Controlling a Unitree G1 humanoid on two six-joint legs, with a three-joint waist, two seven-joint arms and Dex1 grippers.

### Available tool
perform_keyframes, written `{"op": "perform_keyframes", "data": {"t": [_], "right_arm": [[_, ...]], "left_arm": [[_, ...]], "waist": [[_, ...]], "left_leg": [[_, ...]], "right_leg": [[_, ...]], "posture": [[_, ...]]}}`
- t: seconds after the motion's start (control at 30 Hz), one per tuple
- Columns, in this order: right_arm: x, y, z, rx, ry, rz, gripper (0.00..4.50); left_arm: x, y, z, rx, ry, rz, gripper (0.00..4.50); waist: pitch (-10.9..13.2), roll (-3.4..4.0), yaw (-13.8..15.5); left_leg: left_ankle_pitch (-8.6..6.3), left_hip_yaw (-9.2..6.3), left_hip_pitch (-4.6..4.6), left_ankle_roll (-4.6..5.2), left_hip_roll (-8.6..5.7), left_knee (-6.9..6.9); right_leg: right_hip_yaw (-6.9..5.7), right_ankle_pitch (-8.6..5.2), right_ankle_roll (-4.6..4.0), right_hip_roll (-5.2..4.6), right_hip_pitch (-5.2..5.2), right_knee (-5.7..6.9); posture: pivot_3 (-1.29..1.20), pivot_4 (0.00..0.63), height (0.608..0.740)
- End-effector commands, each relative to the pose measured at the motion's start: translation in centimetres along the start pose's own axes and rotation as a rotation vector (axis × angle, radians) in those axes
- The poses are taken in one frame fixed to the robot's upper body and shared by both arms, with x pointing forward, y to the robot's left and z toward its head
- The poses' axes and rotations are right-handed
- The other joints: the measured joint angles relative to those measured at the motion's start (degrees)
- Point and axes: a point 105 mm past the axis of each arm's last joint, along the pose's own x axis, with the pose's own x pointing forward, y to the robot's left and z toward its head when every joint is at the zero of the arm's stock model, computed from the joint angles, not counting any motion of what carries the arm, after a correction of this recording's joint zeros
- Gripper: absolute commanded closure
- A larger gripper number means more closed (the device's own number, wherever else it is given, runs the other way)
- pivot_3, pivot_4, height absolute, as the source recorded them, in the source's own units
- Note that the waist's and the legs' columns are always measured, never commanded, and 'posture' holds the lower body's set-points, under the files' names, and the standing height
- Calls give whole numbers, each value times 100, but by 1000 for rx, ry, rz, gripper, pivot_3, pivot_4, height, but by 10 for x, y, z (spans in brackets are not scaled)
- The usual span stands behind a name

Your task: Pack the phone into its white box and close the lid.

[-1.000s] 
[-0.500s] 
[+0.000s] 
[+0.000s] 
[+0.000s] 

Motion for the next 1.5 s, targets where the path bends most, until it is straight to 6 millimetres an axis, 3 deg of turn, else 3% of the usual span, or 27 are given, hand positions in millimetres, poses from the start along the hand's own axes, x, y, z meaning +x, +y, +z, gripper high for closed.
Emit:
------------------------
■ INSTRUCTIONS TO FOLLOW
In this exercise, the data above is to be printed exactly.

■ OUTPUT OF THE TASK
Controlling a Unitree G1 humanoid on two six-joint legs, with a three-joint waist, two seven-joint arms and Dex1 grippers.

### Available tool
perform_keyframes, written `{"op": "perform_keyframes", "data": {"t": [_], "right_arm": [[_, ...]], "left_arm": [[_, ...]], "waist": [[_, ...]], "left_leg": [[_, ...]], "right_leg": [[_, ...]], "posture": [[_, ...]]}}`
- t: seconds after the motion's start (control at 30 Hz), one per tuple
- Columns, in this order: right_arm: x, y, z, rx, ry, rz, gripper (0.00..4.50); left_arm: x, y, z, rx, ry, rz, gripper (0.00..4.50); waist: pitch (-10.9..13.2), roll (-3.4..4.0), yaw (-13.8..15.5); left_leg: left_ankle_pitch (-8.6..6.3), left_hip_yaw (-9.2..6.3), left_hip_pitch (-4.6..4.6), left_ankle_roll (-4.6..5.2), left_hip_roll (-8.6..5.7), left_knee (-6.9..6.9); right_leg: right_hip_yaw (-6.9..5.7), right_ankle_pitch (-8.6..5.2), right_ankle_roll (-4.6..4.0), right_hip_roll (-5.2..4.6), right_hip_pitch (-5.2..5.2), right_knee (-5.7..6.9); posture: pivot_3 (-1.29..1.20), pivot_4 (0.00..0.63), height (0.608..0.740)
- End-effector commands, each relative to the pose measured at the motion's start: translation in centimetres along the start pose's own axes and rotation as a rotation vector (axis × angle, radians) in those axes
- The poses are taken in one frame fixed to the robot's upper body and shared by both arms, with x pointing forward, y to the robot's left and z toward its head
- The poses' axes and rotations are right-handed
- The other joints: the measured joint angles relative to those measured at the motion's start (degrees)
- Point and axes: a point 105 mm past the axis of each arm's last joint, along the pose's own x axis, with the pose's own x pointing forward, y to the robot's left and z toward its head when every joint is at the zero of the arm's stock model, computed from the joint angles, not counting any motion of what carries the arm, after a correction of this recording's joint zeros
- Gripper: absolute commanded closure
- A larger gripper number means more closed (the device's own number, wherever else it is given, runs the other way)
- pivot_3, pivot_4, height absolute, as the source recorded them, in the source's own units
- Note that the waist's and the legs' columns are always measured, never commanded, and 'posture' holds the lower body's set-points, under the files' names, and the standing height
- Calls give whole numbers, each value times 100, but by 1000 for rx, ry, rz, gripper, pivot_3, pivot_4, height, but by 10 for x, y, z (spans in brackets are not scaled)
- The usual span stands behind a name

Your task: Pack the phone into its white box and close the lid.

[-1.000s] 
[-0.500s] 
[+0.000s] 
[+0.000s] 
[+0.000s] 

Motion for the next 1.5 s, targets where the path bends most, until it is straight to 6 millimetres an axis, 3 deg of turn, else 3% of the usual span, or 27 are given, hand positions in millimetres, poses from the start along the hand's own axes, x, y, z meaning +x, +y, +z, gripper high for closed.
Emit:

Nothing else is required to complete the exercise.